Affirming the intermediate appellate court’s decision that affirmed a trial court order denying the defendant’s post-trial motions for judgment notwithstanding the verdict and/or a new trial, the Supreme Court of Pennsylvania agreed with the plaintiff that an expert may offer an opinion that every exposure to asbestos cumulatively contributes “to the total dose” (thereby increasing the likelihood of disease) without violating the Court’s prior holdings in Betz v. Pneumo Abex, LLC and Gregg v. V-J Auto Parts, Co. The Majority stated that Betz and Gregg stand for the proposition that a plaintiff must offer evidence of sufficiently “frequent, regular and proximate” exposure to a defendant’s product to create a jury question as to whether the defendant’s product was substantially causative. The Majority reasoned that, in this case, Plaintiff’s expert—Dr. Arthur Frank—was provided with a hypothetical detailing Decedent’s exposure to Defendant’s asbestos containing friction products and was able to testify that those exposures were a substantial factor in causing Decedent’s mesothelioma. Therefore, the Majority concluded that, “[u]nlike the expert witness in Betz who unabashedly offered ‘each and every breath’ testimony,” Dr. Frank “testified strictly in accordance [the] dictates in Gregg and Betz” by relying upon evidence of “frequent, regular and proximate” exposure to asbestos from the defendants’ products. Additionally, the Majority disagreed with the contention of Defendant and the Dissenting Justices that Dr. Frank should have been required to quantify and compare Decedent’s exposure to Defendant’s products with his lifetime exposure to other products. The Majority explained that the focus of substantial factor causation is on exposure to the particular defendant’s products, and other courts which have adopted the “frequency, regularity, and proximity” test are in accord.

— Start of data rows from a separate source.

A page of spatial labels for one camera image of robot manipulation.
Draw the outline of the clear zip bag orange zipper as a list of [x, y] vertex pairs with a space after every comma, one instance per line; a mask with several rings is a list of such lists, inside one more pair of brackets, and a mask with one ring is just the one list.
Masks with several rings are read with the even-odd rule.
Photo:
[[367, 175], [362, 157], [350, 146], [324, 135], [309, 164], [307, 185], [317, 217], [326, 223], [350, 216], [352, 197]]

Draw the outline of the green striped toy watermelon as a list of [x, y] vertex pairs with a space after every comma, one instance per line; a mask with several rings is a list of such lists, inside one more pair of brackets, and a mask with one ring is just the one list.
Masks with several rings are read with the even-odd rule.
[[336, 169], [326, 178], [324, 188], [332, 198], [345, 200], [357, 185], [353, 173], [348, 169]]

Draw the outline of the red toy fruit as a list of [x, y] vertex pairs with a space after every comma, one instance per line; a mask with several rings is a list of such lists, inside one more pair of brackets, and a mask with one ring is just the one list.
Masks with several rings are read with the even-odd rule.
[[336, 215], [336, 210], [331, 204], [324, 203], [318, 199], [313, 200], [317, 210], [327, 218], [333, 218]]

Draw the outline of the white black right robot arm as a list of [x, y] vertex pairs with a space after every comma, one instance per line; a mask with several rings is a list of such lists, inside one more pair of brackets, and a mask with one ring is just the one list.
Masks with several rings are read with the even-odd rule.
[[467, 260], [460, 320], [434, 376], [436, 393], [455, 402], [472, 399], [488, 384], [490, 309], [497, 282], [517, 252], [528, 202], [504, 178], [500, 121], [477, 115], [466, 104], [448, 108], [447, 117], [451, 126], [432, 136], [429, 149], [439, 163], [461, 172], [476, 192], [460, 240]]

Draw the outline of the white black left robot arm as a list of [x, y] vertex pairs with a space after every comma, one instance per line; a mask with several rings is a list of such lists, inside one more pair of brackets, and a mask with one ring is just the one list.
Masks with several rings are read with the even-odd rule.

Crane Co. v. DeLisle, 206 So.3d 94 (Fla. Dist. Ct. App. Nov. 9, 2016)

In pertinent part, reversing the trial court’s denial of a directed verdict for an equipment manufacturer defendant, the Florida District Court of Appeal for the Fourth District agreed with the defendant that the opinion of Plaintiff’s expert Dr. James Dahlgren that “every exposure” to friable asbestos above background level—regardless of product, fiber type, and dose—would be a substantial contributing cause of mesothelioma does not satisfy the Dauberttest. The Court noted that “judicial reception to this [every exposure] theory has been largely negative” because it “lacks sufficient support in facts and data” and “cannot be tested, has not been published in peer-reviewed works, and has no known error rate.” Finding that the “‘every exposure’ theory was insufficient to establish liability,” the Court ultimately directed that a verdict be entered in favor of the equipment defendant because Dr. Dahlgren’s opinion was the only evidence as to causation offered by Plaintiff with respect to that defendant.

Bell v. Foster Wheeler Energy Corp., No. 15-6394, 2016 WL 5847124 (E.D. La. Oct. 6, 2016), recon. denied, 2017 WL 876983 (E.D. La. Mar. 6, 2017)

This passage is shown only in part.